Poème attablée
je pense à toi précautionneuse
attablée en ton point le plus éloigné,
sur le bout de ma chaise
laissant à peine poser mon poids.
tu découpes dans ton assiette
les aliments avec méthode et calme ;
je les vois se plier au grincement de ton couteau,
céder, dociles, aux volontés de ta fourchette.
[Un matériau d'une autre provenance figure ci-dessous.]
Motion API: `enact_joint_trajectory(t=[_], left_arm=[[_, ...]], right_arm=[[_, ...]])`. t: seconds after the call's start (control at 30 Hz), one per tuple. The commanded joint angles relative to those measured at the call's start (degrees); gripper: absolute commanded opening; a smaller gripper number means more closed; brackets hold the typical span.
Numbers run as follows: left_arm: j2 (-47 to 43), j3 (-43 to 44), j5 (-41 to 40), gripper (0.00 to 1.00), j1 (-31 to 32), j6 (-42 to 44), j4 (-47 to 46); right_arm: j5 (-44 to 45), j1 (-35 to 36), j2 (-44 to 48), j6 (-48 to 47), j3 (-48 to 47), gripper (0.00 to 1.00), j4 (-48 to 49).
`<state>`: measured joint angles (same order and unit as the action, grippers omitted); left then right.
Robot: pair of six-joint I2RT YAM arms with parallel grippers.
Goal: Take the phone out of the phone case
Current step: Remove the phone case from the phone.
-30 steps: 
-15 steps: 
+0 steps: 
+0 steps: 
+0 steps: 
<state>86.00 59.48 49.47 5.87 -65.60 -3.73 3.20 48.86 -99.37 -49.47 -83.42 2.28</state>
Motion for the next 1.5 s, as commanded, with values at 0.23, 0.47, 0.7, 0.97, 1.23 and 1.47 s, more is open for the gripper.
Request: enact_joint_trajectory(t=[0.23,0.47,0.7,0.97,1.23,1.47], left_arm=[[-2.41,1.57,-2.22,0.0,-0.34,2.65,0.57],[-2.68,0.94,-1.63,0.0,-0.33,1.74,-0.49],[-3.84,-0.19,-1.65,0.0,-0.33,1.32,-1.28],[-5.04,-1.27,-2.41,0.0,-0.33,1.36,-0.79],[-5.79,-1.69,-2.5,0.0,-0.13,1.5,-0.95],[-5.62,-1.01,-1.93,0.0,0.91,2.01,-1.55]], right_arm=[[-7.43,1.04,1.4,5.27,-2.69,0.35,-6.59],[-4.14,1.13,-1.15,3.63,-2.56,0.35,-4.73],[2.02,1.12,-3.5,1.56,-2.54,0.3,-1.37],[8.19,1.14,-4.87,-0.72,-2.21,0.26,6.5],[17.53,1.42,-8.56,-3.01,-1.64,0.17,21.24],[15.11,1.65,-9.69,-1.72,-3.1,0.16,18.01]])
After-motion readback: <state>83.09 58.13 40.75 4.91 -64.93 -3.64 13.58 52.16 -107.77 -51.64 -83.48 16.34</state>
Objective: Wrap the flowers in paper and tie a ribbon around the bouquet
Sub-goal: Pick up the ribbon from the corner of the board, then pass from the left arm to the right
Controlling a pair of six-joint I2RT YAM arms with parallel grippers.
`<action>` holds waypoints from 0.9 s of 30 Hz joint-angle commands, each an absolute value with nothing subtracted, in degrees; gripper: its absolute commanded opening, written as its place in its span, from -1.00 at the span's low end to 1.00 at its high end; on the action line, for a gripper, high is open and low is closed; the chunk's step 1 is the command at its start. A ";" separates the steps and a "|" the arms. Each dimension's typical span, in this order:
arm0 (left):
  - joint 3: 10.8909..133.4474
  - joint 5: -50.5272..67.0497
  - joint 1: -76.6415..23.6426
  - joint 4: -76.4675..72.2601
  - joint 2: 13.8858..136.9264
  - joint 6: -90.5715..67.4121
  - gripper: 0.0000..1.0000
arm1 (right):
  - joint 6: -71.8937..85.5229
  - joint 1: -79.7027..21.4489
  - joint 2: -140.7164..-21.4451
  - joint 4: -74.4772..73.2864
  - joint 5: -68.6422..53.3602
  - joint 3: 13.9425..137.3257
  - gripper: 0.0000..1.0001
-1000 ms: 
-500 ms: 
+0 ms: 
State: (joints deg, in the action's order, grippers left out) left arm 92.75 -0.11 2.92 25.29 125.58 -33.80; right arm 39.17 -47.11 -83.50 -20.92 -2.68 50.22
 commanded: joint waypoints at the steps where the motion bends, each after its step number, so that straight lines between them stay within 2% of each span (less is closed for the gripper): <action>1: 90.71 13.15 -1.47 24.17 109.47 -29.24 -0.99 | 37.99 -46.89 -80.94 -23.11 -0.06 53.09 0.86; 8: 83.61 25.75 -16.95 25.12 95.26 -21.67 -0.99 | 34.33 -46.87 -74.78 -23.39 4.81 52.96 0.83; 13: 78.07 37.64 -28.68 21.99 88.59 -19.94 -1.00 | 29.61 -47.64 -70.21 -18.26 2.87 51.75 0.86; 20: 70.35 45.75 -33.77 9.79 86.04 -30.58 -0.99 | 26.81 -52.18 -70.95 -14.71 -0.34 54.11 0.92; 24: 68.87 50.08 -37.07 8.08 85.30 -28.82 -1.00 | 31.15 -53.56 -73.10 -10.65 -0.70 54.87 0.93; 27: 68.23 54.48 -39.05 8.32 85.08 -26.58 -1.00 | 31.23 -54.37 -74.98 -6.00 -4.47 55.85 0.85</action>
il n’y a pas de place pour les restes :
tu manges tout.
le tissu sur lequel tient notre repas
est épais et froid
je l’effleure, fébrile,
de peur de nous faire chavirer.
il y a entre toi et moi
des mets acides et doux
de ceux que l’on goûte
du bout des lèvres
pour ne pas brûler son palais
ou fondre de délice.
la mie du pain n’éponge pas
tout le sang versé
par la tendresse impitoyable de
notre viande.
les grains de riz
sont tristement comptés
leur mélange pourtant forme
une montagne solide où
grimpe notre émoi.
au troisième plat,
la table se réduit de moitié –
je suis bavarde du vin seulement
où tes yeux prennent fin de moi.
les fromages palpitent
sous leur croûte destructible,
tous attendent
tout en le redoutant
leur tour.
tu fais miroiter en moi des desserts :
dame blanche, opéra, forêt noire –
ballet de sensations promises
mais c’est une île flottante qui vient
et me fait prisonnière :
mer laiteuse qu’aucune tempête ne change.
Et toujours,
une digestion d’équilibriste
pour venir à bout de cet exil.
des mouvements d’intestins
sous surveillance
les uns à éviter
les autres à inciter
Tout un déploiement de forces sous marines,
de plomberie amoureuse :
évacuer les coagulants, garder le fluidifiant.
ne pas saisir la première vague
mais celle qui mènera jusqu’au bateau robuste et beau.